If that as a case, why don’t you do these nations of favor and tell them they better get busy and moved a higher ground.
I don’t think you understand what a “nation” is. It isn’t a home in the suburbs. You don’t put it up for sale and look for something split level with a good school system. But
OK, let look at one of the articles. New Study Finds 8 Islands Swallowed By Rising Sea Level by Forbes.
Pretty straight forward. In 350 years, the nation is gone under water.
Now, we know that 350 years is the rate mother nature’s water rise without manmade CO2 in the air. That is because the highest island is only 15 feet high and the smaller ones are less than a yard high. It is no big deal for large waves to go right over the tops of these islands today. The people have only lived there for a few hundred years. So, it is not like most nations.
Now what am I supposed to do with this data? CC, took a data dump and left no tie in. I said if you know something the rest of the world does not, then tell them their country is going under water and move. Because the alarmist has the sea rise taking 35 years not 350 years like Forbes is quoting.
Then you hit me with I don’t understand what a nation is.
So far, nothing has anything to do with missing water and sea rise caused by Climate Change. I would bet you and CC just made the tie in with Climate Change and assumed that was the cause by Climate Change sea level rise. But the problem is there has been no Climate Change sea level rise. Or Forbes would have brought that up.
Forbes – “The Earth is warming, the oceans are rising. That is an absolute fact. Regardless of what cause you attribute the changes to, humans must adapt to a different world than the one we’ve built our civilizations on.”
Nothing about Climate Change. The earth has been warming for the last 90,000 years and we are in the peak of that warm cycle right now. The more the earth warms the more the oceans heat up and expand. We are at the warmest part of the Halogen Ice Age and we should expect the earth to continual to warm for the next century at least. Do to the heat lags that follow the cycles of earth and sun.
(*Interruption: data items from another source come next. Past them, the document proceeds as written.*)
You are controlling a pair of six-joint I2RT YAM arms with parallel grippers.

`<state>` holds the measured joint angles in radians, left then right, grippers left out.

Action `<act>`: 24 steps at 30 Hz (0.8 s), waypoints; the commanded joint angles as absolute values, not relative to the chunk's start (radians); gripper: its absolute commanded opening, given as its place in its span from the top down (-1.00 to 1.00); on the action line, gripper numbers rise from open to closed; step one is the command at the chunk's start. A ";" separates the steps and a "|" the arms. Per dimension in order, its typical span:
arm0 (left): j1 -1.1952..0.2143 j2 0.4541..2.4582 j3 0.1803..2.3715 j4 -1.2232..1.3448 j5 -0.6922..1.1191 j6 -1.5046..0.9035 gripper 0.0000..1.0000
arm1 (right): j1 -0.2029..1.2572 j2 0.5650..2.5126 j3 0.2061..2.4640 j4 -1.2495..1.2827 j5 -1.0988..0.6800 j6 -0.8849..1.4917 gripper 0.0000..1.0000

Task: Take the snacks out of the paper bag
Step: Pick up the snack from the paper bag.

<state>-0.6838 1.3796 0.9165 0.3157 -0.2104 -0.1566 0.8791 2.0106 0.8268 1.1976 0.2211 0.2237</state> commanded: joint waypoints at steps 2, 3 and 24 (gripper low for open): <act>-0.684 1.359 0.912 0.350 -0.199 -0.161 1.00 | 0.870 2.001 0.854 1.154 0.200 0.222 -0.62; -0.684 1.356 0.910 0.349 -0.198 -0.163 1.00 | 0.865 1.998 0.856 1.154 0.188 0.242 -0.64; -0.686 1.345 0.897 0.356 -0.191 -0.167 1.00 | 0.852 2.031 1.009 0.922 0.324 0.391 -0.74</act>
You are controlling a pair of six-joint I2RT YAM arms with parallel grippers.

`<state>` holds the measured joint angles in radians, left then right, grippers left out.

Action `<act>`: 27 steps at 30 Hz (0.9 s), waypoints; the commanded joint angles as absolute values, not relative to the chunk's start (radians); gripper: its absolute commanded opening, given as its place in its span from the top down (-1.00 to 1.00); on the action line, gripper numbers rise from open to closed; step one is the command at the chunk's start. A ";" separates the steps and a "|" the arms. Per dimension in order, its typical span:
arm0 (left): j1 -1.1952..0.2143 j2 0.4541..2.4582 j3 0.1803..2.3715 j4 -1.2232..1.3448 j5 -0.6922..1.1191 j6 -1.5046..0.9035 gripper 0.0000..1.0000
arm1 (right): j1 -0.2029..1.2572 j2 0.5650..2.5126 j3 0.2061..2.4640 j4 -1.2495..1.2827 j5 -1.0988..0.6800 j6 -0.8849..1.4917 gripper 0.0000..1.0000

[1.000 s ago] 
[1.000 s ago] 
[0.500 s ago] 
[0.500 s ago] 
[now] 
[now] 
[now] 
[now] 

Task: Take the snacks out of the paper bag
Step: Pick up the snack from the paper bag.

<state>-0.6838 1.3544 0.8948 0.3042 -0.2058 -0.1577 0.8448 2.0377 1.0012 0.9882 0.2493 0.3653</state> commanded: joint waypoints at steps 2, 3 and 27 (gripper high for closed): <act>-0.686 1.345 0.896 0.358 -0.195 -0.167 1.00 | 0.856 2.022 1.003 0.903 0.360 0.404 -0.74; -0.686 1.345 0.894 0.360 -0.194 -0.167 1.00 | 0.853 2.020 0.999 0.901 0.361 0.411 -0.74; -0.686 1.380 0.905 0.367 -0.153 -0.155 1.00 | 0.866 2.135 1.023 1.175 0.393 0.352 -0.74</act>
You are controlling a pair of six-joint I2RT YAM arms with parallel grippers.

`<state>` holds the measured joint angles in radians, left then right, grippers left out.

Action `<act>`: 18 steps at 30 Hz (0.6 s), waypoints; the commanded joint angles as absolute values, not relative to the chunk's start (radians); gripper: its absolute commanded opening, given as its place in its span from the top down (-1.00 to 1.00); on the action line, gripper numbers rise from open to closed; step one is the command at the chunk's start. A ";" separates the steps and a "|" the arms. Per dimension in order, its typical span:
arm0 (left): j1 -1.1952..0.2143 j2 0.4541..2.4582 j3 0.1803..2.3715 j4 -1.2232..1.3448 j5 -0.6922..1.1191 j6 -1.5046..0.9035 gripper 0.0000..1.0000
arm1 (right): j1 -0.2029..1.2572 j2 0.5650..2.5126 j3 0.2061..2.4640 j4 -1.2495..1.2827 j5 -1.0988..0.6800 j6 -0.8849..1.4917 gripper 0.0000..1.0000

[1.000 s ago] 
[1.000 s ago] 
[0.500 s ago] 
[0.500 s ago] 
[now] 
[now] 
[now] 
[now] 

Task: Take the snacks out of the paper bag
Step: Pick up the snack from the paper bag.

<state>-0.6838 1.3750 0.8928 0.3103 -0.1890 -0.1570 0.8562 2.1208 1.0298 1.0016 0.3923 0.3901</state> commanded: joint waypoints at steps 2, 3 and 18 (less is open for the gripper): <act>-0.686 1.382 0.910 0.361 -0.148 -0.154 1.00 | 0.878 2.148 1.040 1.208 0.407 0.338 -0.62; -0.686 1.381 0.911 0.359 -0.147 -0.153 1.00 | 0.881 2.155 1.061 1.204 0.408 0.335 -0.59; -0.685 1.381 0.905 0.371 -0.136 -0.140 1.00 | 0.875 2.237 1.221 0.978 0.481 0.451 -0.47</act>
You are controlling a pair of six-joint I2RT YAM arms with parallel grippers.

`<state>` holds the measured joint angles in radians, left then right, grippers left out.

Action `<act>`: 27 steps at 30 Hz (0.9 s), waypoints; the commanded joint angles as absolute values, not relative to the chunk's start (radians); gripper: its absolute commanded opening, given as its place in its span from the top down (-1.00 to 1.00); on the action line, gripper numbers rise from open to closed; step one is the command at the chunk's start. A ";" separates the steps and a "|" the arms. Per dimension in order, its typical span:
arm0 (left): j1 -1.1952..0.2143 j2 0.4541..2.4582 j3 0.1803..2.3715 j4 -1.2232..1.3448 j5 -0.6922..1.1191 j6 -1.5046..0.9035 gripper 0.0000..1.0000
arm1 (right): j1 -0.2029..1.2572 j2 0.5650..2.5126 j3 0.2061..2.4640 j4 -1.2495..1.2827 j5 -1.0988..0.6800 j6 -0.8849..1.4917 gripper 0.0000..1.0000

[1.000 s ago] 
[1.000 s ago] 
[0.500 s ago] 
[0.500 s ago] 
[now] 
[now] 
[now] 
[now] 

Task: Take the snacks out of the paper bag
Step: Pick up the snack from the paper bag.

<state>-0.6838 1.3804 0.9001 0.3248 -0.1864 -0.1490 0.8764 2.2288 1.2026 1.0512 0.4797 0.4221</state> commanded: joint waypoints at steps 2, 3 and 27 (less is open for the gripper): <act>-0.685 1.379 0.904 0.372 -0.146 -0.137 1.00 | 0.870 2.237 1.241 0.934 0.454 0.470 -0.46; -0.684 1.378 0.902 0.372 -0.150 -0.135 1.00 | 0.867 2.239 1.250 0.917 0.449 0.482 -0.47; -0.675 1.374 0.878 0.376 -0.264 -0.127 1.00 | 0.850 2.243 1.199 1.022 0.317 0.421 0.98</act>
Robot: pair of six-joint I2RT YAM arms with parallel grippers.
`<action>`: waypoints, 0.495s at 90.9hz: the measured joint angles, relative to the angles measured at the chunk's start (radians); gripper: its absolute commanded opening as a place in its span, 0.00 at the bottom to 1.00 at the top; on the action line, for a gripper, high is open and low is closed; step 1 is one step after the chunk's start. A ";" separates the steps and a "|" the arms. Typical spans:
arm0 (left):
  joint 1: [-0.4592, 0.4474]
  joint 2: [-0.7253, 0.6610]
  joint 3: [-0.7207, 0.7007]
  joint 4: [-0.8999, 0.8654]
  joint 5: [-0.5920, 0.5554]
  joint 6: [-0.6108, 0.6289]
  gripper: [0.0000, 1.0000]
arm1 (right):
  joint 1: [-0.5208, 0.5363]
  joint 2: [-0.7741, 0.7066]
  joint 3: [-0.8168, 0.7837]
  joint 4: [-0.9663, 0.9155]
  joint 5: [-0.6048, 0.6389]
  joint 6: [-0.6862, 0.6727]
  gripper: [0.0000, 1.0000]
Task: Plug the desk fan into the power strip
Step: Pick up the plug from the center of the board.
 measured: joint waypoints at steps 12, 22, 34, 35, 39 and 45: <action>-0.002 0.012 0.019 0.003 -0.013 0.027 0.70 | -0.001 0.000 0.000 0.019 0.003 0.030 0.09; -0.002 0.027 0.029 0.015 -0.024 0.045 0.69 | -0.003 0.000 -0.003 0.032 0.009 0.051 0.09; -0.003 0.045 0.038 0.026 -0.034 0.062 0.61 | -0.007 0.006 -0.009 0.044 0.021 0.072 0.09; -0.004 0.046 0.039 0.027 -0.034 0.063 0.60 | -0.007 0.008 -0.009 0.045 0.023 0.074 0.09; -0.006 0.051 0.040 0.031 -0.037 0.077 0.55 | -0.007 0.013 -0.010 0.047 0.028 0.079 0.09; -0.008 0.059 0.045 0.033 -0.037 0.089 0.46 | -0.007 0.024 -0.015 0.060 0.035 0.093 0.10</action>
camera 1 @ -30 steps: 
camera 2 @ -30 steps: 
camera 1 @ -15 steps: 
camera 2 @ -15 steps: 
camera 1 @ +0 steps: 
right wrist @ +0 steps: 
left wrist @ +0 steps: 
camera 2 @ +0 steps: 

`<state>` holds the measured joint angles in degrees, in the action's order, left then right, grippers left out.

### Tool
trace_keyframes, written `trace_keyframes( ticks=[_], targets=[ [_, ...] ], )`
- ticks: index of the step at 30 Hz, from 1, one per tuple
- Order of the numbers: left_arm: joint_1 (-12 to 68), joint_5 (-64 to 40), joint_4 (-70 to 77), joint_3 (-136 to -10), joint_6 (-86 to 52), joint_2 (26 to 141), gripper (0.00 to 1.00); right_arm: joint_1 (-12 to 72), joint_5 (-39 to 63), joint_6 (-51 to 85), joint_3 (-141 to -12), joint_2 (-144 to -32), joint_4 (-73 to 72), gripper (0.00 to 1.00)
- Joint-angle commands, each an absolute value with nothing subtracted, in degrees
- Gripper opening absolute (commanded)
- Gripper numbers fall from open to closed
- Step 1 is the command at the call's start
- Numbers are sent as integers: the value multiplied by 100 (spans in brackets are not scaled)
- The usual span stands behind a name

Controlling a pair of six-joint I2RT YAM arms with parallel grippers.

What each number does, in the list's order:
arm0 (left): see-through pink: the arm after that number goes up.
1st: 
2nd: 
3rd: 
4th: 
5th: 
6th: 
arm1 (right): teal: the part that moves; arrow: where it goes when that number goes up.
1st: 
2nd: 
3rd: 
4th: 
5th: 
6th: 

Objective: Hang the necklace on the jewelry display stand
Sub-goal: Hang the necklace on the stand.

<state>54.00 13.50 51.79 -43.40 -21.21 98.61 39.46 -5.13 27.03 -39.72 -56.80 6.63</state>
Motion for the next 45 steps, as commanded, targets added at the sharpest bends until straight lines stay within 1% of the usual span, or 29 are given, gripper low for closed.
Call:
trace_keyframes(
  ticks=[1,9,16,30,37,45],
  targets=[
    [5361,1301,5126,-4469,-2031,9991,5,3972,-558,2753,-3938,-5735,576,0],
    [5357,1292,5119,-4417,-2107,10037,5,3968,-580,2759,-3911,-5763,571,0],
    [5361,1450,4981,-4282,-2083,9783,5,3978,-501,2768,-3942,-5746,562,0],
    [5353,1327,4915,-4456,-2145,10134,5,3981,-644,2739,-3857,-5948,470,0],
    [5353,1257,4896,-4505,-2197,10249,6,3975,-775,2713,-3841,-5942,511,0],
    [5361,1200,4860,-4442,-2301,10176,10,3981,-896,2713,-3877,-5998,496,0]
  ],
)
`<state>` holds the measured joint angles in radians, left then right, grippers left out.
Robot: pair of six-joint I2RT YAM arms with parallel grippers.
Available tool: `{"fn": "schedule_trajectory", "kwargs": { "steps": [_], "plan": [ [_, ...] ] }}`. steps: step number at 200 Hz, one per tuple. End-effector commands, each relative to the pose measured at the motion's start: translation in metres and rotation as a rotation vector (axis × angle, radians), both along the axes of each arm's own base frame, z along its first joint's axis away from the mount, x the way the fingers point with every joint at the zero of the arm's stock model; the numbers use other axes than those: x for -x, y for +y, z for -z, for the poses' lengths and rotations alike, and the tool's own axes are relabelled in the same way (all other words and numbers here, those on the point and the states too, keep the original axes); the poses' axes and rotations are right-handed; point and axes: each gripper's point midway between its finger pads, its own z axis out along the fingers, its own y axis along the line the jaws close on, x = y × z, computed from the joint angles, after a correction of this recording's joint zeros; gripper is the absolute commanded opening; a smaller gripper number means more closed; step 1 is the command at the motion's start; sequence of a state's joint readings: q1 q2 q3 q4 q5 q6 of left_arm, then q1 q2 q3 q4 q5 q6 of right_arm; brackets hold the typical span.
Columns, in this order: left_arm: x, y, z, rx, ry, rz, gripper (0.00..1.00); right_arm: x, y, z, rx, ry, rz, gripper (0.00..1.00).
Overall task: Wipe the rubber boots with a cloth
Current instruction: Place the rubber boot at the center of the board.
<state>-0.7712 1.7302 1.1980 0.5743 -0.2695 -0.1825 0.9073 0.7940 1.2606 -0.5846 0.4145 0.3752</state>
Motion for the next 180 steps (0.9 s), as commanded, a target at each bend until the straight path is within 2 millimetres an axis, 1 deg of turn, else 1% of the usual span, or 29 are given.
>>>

My question to you is why do you think that Forbes will not contribute sea level rise to Climate Change? Maybe because there has been no sea level rise over Mother’s Natures rise. But Forbes knows that Climate Change is what people are going to contribute sea level rise to. They just don’t want to get involved in the house of cards type of science the democrats are playing.
The biggest problem with measuring sea rise is the water expanding or contracting due to temperature and the land is also rising or falling at different rates.
Most land being taken over by sea level rise is because of sinking land, not rising water. I checked the internet to see what was going on with the Tuvalu Islands and I found a study from the University of Auckland.
The Pacific nation of Tuvalu—long seen as a prime candidate to disappear as climate change forces up sea levels—is actually growing in size, new research shows.
A University of Auckland study examined changes in the geography of Tuvalu’s nine atolls and 101 reef islands between 1971 and 2014, using aerial photographs and satellite imagery.
It found eight of the atolls and almost three-quarters of the islands grew during the study period, lifting Tuvalu’s total land area by 2.9 percent, even though sea levels in the country rose at twice the global average.
Co-author Paul Kench said the research, published Friday in the journal Nature Communications, challenged the assumption that low-lying island nations would be swamped as the sea rose.
“We tend to think of Pacific atolls as static landforms that will simply be inundated as sea levels rise, but there is growing evidence these islands are geologically dynamic and are constantly changing,” he said.
“The study findings may seem counter-intuitive, given that (the) sea level has been rising in the region over the past half century, but the dominant mode of change over that time on Tuvalu has been expansion, not erosion.”
It found factors such as wave patterns and sediment dumped by storms could offset the erosion caused by rising water levels.
The Auckland team says climate change remains one of the major threats to low-lying island nations.
But it argues the study should prompt a rethink on how such countries respond to the problem.
Rather than accepting their homes are doomed and looking to migrate to countries such as Australia and New Zealand, the researchers say they should start planning for a long-term future.